▶ [WHAT THE TASK REQUIRES]:
Once the data has been read, restate all of it exactly.

### AVAILABLE DATA ###

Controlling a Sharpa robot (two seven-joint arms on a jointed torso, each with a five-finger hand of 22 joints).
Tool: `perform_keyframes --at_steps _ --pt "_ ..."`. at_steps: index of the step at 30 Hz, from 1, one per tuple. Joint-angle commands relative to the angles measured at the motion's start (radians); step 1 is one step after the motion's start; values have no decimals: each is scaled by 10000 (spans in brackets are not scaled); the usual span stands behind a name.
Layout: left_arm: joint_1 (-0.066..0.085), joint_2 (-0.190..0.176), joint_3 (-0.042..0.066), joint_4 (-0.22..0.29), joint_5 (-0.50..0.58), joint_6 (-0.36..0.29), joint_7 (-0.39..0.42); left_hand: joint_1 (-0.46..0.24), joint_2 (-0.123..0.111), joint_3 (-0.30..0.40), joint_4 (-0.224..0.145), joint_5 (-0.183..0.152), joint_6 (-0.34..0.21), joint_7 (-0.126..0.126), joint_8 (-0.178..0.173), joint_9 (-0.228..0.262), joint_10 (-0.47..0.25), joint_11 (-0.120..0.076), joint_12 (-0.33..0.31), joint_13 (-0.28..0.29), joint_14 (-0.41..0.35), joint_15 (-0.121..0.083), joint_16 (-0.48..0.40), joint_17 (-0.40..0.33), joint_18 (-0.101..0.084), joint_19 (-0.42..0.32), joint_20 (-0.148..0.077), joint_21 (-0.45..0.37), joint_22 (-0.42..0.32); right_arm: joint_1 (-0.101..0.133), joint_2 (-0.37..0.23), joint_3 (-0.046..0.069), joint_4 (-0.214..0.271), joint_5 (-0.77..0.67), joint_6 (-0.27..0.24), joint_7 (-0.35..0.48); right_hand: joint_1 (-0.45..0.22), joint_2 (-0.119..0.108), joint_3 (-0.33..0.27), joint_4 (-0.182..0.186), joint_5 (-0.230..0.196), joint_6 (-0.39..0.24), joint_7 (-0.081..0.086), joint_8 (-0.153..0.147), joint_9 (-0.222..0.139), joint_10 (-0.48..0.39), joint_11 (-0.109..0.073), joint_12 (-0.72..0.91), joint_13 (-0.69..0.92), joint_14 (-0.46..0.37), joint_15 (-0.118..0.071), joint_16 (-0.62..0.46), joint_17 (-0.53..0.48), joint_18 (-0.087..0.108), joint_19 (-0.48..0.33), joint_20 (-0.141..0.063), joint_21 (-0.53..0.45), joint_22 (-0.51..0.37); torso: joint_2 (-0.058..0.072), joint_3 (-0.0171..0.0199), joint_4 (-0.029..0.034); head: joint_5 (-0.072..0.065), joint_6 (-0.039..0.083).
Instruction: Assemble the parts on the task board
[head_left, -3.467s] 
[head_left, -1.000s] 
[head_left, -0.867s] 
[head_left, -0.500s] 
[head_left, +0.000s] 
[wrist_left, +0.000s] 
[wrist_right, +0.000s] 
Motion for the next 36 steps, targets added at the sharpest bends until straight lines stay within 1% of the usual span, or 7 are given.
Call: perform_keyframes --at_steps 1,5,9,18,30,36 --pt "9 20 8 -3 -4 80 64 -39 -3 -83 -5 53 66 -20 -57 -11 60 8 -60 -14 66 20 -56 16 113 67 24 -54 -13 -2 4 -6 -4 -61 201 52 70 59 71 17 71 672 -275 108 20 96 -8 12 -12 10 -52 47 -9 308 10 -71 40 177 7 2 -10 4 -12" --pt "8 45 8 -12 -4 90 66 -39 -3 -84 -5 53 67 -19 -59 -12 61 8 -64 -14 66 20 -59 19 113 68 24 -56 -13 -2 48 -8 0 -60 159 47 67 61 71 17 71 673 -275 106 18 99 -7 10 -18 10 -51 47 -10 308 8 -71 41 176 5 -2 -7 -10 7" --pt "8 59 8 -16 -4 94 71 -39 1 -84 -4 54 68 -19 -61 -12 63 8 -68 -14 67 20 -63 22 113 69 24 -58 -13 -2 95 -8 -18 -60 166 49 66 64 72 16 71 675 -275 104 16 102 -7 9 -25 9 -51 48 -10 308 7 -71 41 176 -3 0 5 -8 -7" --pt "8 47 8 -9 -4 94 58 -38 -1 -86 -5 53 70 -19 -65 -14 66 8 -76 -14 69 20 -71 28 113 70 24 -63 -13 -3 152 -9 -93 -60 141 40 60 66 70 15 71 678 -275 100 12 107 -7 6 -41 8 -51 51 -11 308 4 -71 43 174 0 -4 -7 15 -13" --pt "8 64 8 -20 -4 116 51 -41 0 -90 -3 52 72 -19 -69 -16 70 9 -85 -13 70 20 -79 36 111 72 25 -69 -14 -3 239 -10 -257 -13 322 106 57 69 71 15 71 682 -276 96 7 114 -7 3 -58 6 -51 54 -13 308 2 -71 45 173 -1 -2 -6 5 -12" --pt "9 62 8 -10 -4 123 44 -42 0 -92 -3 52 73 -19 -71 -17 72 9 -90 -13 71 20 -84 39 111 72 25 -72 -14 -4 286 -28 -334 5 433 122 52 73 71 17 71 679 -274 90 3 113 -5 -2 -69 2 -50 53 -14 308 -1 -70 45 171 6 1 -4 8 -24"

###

▶ [ANSWER TO THIS EXERCISE]:
Controlling a Sharpa robot (two seven-joint arms on a jointed torso, each with a five-finger hand of 22 joints).
Tool: `perform_keyframes --at_steps _ --pt "_ ..."`. at_steps: index of the step at 30 Hz, from 1, one per tuple. Joint-angle commands relative to the angles measured at the motion's start (radians); step 1 is one step after the motion's start; values have no decimals: each is scaled by 10000 (spans in brackets are not scaled); the usual span stands behind a name.
Layout: left_arm: joint_1 (-0.066..0.085), joint_2 (-0.190..0.176), joint_3 (-0.042..0.066), joint_4 (-0.22..0.29), joint_5 (-0.50..0.58), joint_6 (-0.36..0.29), joint_7 (-0.39..0.42); left_hand: joint_1 (-0.46..0.24), joint_2 (-0.123..0.111), joint_3 (-0.30..0.40), joint_4 (-0.224..0.145), joint_5 (-0.183..0.152), joint_6 (-0.34..0.21), joint_7 (-0.126..0.126), joint_8 (-0.178..0.173), joint_9 (-0.228..0.262), joint_10 (-0.47..0.25), joint_11 (-0.120..0.076), joint_12 (-0.33..0.31), joint_13 (-0.28..0.29), joint_14 (-0.41..0.35), joint_15 (-0.121..0.083), joint_16 (-0.48..0.40), joint_17 (-0.40..0.33), joint_18 (-0.101..0.084), joint_19 (-0.42..0.32), joint_20 (-0.148..0.077), joint_21 (-0.45..0.37), joint_22 (-0.42..0.32); right_arm: joint_1 (-0.101..0.133), joint_2 (-0.37..0.23), joint_3 (-0.046..0.069), joint_4 (-0.214..0.271), joint_5 (-0.77..0.67), joint_6 (-0.27..0.24), joint_7 (-0.35..0.48); right_hand: joint_1 (-0.45..0.22), joint_2 (-0.119..0.108), joint_3 (-0.33..0.27), joint_4 (-0.182..0.186), joint_5 (-0.230..0.196), joint_6 (-0.39..0.24), joint_7 (-0.081..0.086), joint_8 (-0.153..0.147), joint_9 (-0.222..0.139), joint_10 (-0.48..0.39), joint_11 (-0.109..0.073), joint_12 (-0.72..0.91), joint_13 (-0.69..0.92), joint_14 (-0.46..0.37), joint_15 (-0.118..0.071), joint_16 (-0.62..0.46), joint_17 (-0.53..0.48), joint_18 (-0.087..0.108), joint_19 (-0.48..0.33), joint_20 (-0.141..0.063), joint_21 (-0.53..0.45), joint_22 (-0.51..0.37); torso: joint_2 (-0.058..0.072), joint_3 (-0.0171..0.0199), joint_4 (-0.029..0.034); head: joint_5 (-0.072..0.065), joint_6 (-0.039..0.083).
Instruction: Assemble the parts on the task board
[head_left, -3.467s] 
[head_left, -1.000s] 
[head_left, -0.867s] 
[head_left, -0.500s] 
[head_left, +0.000s] 
[wrist_left, +0.000s] 
[wrist_right, +0.000s] 
Motion for the next 36 steps, targets added at the sharpest bends until straight lines stay within 1% of the usual span, or 7 are given.
Call: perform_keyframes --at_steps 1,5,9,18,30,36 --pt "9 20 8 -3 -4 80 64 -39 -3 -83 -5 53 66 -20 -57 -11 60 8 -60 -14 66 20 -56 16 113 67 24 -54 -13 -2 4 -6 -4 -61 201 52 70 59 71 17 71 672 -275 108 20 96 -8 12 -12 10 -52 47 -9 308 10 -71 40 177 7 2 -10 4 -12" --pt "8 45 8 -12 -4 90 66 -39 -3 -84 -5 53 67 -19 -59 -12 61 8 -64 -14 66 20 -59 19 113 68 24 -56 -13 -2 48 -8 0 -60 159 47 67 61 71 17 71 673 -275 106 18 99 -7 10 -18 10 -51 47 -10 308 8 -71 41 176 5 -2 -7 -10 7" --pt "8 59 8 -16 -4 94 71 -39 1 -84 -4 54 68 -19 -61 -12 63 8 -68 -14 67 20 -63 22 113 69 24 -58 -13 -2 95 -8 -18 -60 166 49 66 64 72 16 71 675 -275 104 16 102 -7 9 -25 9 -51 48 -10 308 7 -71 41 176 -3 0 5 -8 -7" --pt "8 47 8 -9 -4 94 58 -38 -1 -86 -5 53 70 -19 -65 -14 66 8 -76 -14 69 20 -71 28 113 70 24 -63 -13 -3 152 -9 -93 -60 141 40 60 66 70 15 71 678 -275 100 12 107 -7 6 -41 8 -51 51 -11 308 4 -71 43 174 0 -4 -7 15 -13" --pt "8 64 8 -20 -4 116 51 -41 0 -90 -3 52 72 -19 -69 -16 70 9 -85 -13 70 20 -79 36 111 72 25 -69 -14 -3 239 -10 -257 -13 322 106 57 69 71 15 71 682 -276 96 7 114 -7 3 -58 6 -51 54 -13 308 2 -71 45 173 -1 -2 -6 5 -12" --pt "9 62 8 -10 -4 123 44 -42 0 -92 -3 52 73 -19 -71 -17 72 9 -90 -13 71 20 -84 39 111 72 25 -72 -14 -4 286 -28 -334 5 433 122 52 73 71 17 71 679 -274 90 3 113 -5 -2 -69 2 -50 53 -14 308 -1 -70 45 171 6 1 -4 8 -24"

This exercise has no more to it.